##### Supplied information

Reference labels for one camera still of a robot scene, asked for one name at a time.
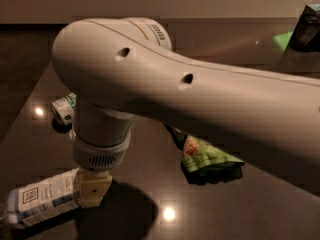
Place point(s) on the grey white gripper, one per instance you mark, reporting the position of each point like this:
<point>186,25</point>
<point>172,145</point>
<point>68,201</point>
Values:
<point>100,154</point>

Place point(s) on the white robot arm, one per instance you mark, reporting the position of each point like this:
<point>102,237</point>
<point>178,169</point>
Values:
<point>121,68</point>

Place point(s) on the green dang chips bag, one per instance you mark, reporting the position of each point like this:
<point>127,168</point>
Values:
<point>200,157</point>

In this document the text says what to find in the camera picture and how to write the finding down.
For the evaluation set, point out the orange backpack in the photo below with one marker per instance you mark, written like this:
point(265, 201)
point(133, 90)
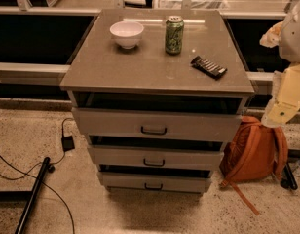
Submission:
point(255, 152)

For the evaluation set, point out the grey middle drawer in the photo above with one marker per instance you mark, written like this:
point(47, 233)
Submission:
point(155, 158)

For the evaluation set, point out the white bowl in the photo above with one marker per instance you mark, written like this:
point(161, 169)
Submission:
point(127, 34)

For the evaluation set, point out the grey top drawer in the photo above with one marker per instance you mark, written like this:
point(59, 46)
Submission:
point(163, 125)

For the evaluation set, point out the grey bottom drawer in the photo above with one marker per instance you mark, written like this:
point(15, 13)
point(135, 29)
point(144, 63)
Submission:
point(154, 182)

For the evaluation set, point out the green soda can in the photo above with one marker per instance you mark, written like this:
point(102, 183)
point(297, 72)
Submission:
point(174, 34)

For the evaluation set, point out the black wheel base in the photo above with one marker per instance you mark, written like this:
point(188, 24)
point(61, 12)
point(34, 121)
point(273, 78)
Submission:
point(288, 180)

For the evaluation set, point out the black stand leg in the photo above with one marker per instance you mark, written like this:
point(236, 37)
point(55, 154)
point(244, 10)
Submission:
point(33, 193)

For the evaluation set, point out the black snack bar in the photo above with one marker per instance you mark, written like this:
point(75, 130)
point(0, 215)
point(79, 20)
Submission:
point(208, 67)

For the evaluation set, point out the grey drawer cabinet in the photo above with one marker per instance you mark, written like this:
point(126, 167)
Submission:
point(145, 78)

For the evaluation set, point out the silver can on floor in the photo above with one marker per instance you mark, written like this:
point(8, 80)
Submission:
point(296, 170)

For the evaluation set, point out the grey drawer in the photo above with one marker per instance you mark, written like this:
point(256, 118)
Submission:
point(154, 182)
point(155, 158)
point(163, 125)

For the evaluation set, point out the black power adapter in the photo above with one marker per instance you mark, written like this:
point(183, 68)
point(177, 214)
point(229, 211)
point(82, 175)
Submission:
point(67, 143)

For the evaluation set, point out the metal railing frame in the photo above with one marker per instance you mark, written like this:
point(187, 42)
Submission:
point(39, 38)

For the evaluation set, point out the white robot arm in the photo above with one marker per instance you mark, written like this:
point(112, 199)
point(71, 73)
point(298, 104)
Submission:
point(289, 44)

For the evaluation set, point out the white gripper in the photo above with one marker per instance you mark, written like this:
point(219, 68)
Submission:
point(293, 38)

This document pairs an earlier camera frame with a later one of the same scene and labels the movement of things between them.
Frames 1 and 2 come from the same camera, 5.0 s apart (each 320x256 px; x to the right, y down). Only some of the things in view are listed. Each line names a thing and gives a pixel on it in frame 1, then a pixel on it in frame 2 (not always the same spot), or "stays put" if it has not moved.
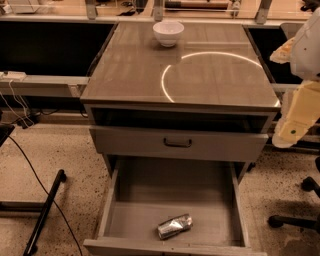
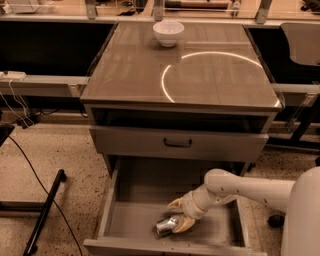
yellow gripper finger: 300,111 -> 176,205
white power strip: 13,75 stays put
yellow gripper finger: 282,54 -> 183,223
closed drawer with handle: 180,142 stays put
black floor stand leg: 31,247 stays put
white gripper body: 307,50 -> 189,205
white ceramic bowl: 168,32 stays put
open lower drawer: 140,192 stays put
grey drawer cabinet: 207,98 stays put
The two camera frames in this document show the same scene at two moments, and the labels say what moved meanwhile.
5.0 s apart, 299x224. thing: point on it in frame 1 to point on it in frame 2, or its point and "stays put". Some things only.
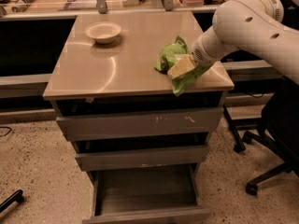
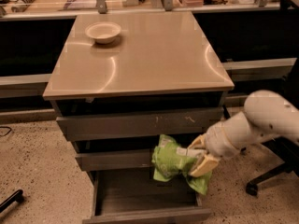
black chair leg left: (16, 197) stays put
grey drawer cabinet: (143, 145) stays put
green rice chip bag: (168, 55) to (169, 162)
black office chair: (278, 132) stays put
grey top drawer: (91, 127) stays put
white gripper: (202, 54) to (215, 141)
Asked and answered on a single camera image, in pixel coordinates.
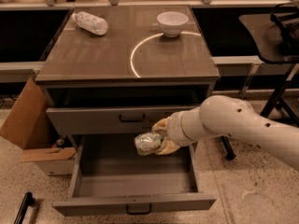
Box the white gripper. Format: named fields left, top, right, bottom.
left=151, top=110, right=200, bottom=155

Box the green 7up can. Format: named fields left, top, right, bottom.
left=135, top=133, right=162, bottom=156

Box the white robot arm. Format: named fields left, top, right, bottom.
left=152, top=95, right=299, bottom=170

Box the grey upper drawer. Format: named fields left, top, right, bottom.
left=46, top=105, right=194, bottom=135

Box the open grey lower drawer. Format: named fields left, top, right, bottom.
left=53, top=133, right=216, bottom=217

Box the grey drawer cabinet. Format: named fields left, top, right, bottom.
left=36, top=6, right=220, bottom=147

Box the black cabinet leg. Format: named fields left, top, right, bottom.
left=221, top=136, right=235, bottom=161

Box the white ceramic bowl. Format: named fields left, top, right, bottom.
left=157, top=11, right=189, bottom=37

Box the clear plastic water bottle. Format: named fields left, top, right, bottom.
left=71, top=11, right=108, bottom=35

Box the brown cardboard box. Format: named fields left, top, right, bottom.
left=0, top=78, right=76, bottom=175

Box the black bar on floor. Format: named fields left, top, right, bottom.
left=14, top=192, right=36, bottom=224

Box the black side table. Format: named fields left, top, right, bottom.
left=239, top=2, right=299, bottom=126

##########

§ **What is being asked**: Write out the entries again word for word. Do not include the pictures.

§ **Answer to this exercise**:
Reference labels for one camera still of a robot scene, asked for one name at a time.
Place point(s) on the grey white gripper, one per instance you mark, reporting the position of each point like this:
<point>186,25</point>
<point>172,145</point>
<point>68,201</point>
Values:
<point>100,154</point>

Place point(s) on the white robot arm, one per instance you mark, reporting the position of each point like this:
<point>102,237</point>
<point>178,169</point>
Values:
<point>121,68</point>

Place point(s) on the green dang chips bag, one per instance you mark, reporting the position of each point like this:
<point>127,168</point>
Values:
<point>200,157</point>

In this document the text says what to find in the camera picture and how to write the finding down.
For the evaluation set, point out the orange backpack in the photo below with one marker per instance you mark, written like this:
point(265, 201)
point(133, 90)
Submission:
point(255, 152)

For the evaluation set, point out the grey middle drawer in the photo above with one marker per instance you mark, written like this:
point(47, 233)
Submission:
point(155, 158)

For the evaluation set, point out the white bowl in the photo above with one marker per instance you mark, written like this:
point(161, 169)
Submission:
point(127, 34)

For the evaluation set, point out the grey top drawer in the photo above with one marker per instance you mark, written like this:
point(59, 46)
Submission:
point(163, 125)

For the evaluation set, point out the grey bottom drawer in the photo above with one marker per instance you mark, written like this:
point(15, 13)
point(135, 29)
point(144, 63)
Submission:
point(154, 182)

For the evaluation set, point out the green soda can in the photo above with one marker per instance you mark, written like this:
point(102, 183)
point(297, 72)
Submission:
point(174, 34)

For the evaluation set, point out the black wheel base in the photo above with one marker per instance you mark, written like this:
point(188, 24)
point(61, 12)
point(34, 121)
point(273, 78)
Submission:
point(288, 180)

For the evaluation set, point out the black stand leg in the photo above with one marker per instance you mark, written like this:
point(236, 37)
point(55, 154)
point(244, 10)
Submission:
point(33, 193)

For the evaluation set, point out the black snack bar in the photo above with one marker per instance you mark, written like this:
point(75, 130)
point(0, 215)
point(79, 20)
Submission:
point(208, 67)

For the evaluation set, point out the grey drawer cabinet in the photo above with one marker per instance you mark, written like this:
point(126, 167)
Submission:
point(145, 78)

For the evaluation set, point out the silver can on floor in the photo above with one marker per instance you mark, written like this:
point(8, 80)
Submission:
point(296, 170)

For the evaluation set, point out the grey drawer in the photo above with one marker per instance you mark, written like this:
point(256, 118)
Submission:
point(154, 182)
point(155, 158)
point(163, 125)

For the evaluation set, point out the black power adapter in the photo above with one marker per instance you mark, written like this:
point(183, 68)
point(177, 214)
point(229, 211)
point(82, 175)
Submission:
point(67, 143)

For the evaluation set, point out the metal railing frame in the photo above with one marker per instance you mark, written like this:
point(187, 42)
Submission:
point(39, 38)

For the evaluation set, point out the white robot arm in the photo above with one marker per instance you mark, written like this:
point(112, 199)
point(71, 73)
point(298, 104)
Submission:
point(289, 44)

For the evaluation set, point out the white gripper in the photo above with one marker per instance you mark, written like this:
point(219, 68)
Submission:
point(293, 38)

This document pairs an earlier camera frame with a later one of the same scene and labels the movement of things between them.
Frames 1 and 2 come from the same camera, 5.0 s apart (each 320x256 px; x to the right, y down). Only some of the things in view are listed. Each line names a thing and gives a pixel on it in frame 1, then a pixel on it in frame 2 (not always the same spot), or "stays put" if it has not moved.
yellow gripper finger: 300,111 -> 176,205
white power strip: 13,75 stays put
yellow gripper finger: 282,54 -> 183,223
closed drawer with handle: 180,142 stays put
black floor stand leg: 31,247 stays put
white gripper body: 307,50 -> 189,205
white ceramic bowl: 168,32 stays put
open lower drawer: 140,192 stays put
grey drawer cabinet: 207,98 stays put
The two camera frames in this document show the same scene at two moments, and the labels say what moved meanwhile.
5.0 s apart, 299x224. thing: point on it in frame 1 to point on it in frame 2, or its point and "stays put". Some things only.
black chair leg left: (16, 197) stays put
grey drawer cabinet: (143, 145) stays put
green rice chip bag: (168, 55) to (169, 162)
black office chair: (278, 132) stays put
grey top drawer: (91, 127) stays put
white gripper: (202, 54) to (215, 141)
Asked and answered on a single camera image, in pixel coordinates.
Box the white gripper. Format: named fields left, top, right, bottom.
left=151, top=110, right=200, bottom=155

Box the green 7up can. Format: named fields left, top, right, bottom.
left=135, top=133, right=162, bottom=156

Box the white robot arm. Format: named fields left, top, right, bottom.
left=152, top=95, right=299, bottom=170

Box the grey upper drawer. Format: named fields left, top, right, bottom.
left=46, top=105, right=194, bottom=135

Box the open grey lower drawer. Format: named fields left, top, right, bottom.
left=53, top=133, right=216, bottom=217

Box the grey drawer cabinet. Format: named fields left, top, right, bottom.
left=36, top=6, right=220, bottom=147

Box the black cabinet leg. Format: named fields left, top, right, bottom.
left=221, top=136, right=235, bottom=161

Box the white ceramic bowl. Format: named fields left, top, right, bottom.
left=157, top=11, right=189, bottom=37

Box the clear plastic water bottle. Format: named fields left, top, right, bottom.
left=71, top=11, right=108, bottom=35

Box the brown cardboard box. Format: named fields left, top, right, bottom.
left=0, top=78, right=76, bottom=175

Box the black bar on floor. Format: named fields left, top, right, bottom.
left=14, top=192, right=36, bottom=224

Box the black side table. Format: named fields left, top, right, bottom.
left=239, top=2, right=299, bottom=126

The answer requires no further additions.